### [PROMPT]
Reproduce the data below word for word.

### [SOURCE MATERIAL]
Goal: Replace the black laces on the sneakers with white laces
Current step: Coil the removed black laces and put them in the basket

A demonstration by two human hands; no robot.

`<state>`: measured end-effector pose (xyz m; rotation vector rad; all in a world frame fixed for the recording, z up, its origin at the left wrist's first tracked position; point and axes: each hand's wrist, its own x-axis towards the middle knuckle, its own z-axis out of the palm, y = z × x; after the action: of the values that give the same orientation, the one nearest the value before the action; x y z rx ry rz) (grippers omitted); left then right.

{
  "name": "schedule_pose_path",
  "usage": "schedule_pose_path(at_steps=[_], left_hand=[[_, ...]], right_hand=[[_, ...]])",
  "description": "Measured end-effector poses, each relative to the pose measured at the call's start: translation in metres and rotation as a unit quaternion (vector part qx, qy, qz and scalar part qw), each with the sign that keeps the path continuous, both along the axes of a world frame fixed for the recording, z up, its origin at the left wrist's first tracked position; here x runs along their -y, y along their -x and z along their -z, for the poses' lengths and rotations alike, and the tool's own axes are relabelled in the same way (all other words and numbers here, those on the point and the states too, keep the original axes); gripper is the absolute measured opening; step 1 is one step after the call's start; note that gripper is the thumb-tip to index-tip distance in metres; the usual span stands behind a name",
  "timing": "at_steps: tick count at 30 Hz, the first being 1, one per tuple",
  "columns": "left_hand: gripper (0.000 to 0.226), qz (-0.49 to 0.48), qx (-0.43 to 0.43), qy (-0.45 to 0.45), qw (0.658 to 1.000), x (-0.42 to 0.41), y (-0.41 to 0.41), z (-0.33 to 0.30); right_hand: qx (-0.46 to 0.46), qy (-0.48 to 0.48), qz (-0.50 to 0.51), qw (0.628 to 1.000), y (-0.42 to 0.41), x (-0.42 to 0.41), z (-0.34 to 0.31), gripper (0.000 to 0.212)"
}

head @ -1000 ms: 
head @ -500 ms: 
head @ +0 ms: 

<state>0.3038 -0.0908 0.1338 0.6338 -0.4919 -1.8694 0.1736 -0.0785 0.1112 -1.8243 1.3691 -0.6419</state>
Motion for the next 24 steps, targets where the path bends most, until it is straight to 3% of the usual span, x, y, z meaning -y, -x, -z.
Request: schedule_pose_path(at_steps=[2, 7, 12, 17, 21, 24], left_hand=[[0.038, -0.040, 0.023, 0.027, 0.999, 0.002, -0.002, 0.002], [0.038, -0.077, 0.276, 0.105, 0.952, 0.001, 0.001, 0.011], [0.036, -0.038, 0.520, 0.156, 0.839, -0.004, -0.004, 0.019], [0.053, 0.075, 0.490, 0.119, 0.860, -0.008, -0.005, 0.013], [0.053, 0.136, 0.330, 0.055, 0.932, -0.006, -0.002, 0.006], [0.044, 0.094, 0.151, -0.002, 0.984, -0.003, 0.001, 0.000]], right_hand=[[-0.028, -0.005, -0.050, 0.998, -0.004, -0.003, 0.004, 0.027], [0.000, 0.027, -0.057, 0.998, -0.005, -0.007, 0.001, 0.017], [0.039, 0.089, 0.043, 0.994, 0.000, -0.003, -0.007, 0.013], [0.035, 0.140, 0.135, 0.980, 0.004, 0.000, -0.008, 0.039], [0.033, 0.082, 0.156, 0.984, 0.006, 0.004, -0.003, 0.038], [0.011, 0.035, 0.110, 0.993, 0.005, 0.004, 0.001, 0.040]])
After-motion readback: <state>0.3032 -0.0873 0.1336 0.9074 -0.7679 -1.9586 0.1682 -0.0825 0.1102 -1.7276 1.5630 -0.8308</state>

### [RESPONSE TO THE EXERCISE]
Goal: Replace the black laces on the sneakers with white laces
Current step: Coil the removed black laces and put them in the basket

A demonstration by two human hands; no robot.

`<state>`: measured end-effector pose (xyz m; rotation vector rad; all in a world frame fixed for the recording, z up, its origin at the left wrist's first tracked position; point and axes: each hand's wrist, its own x-axis towards the middle knuckle, its own z-axis out of the palm, y = z × x; after the action: of the values that give the same orientation, the one nearest the value before the action; x y z rx ry rz) (grippers omitted); left then right.

{
  "name": "schedule_pose_path",
  "usage": "schedule_pose_path(at_steps=[_], left_hand=[[_, ...]], right_hand=[[_, ...]])",
  "description": "Measured end-effector poses, each relative to the pose measured at the call's start: translation in metres and rotation as a unit quaternion (vector part qx, qy, qz and scalar part qw), each with the sign that keeps the path continuous, both along the axes of a world frame fixed for the recording, z up, its origin at the left wrist's first tracked position; here x runs along their -y, y along their -x and z along their -z, for the poses' lengths and rotations alike, and the tool's own axes are relabelled in the same way (all other words and numbers here, those on the point and the states too, keep the original axes); gripper is the absolute measured opening; step 1 is one step after the call's start; note that gripper is the thumb-tip to index-tip distance in metres; the usual span stands behind a name",
  "timing": "at_steps: tick count at 30 Hz, the first being 1, one per tuple",
  "columns": "left_hand: gripper (0.000 to 0.226), qz (-0.49 to 0.48), qx (-0.43 to 0.43), qy (-0.45 to 0.45), qw (0.658 to 1.000), x (-0.42 to 0.41), y (-0.41 to 0.41), z (-0.33 to 0.30); right_hand: qx (-0.46 to 0.46), qy (-0.48 to 0.48), qz (-0.50 to 0.51), qw (0.628 to 1.000), y (-0.42 to 0.41), x (-0.42 to 0.41), z (-0.34 to 0.31), gripper (0.000 to 0.212)"
}

head @ -1000 ms: 
head @ -500 ms: 
head @ +0 ms: 

<state>0.3038 -0.0908 0.1338 0.6338 -0.4919 -1.8694 0.1736 -0.0785 0.1112 -1.8243 1.3691 -0.6419</state>
Motion for the next 24 steps, targets where the path bends most, until it is straight to 3% of the usual span, x, y, z meaning -y, -x, -z.
Request: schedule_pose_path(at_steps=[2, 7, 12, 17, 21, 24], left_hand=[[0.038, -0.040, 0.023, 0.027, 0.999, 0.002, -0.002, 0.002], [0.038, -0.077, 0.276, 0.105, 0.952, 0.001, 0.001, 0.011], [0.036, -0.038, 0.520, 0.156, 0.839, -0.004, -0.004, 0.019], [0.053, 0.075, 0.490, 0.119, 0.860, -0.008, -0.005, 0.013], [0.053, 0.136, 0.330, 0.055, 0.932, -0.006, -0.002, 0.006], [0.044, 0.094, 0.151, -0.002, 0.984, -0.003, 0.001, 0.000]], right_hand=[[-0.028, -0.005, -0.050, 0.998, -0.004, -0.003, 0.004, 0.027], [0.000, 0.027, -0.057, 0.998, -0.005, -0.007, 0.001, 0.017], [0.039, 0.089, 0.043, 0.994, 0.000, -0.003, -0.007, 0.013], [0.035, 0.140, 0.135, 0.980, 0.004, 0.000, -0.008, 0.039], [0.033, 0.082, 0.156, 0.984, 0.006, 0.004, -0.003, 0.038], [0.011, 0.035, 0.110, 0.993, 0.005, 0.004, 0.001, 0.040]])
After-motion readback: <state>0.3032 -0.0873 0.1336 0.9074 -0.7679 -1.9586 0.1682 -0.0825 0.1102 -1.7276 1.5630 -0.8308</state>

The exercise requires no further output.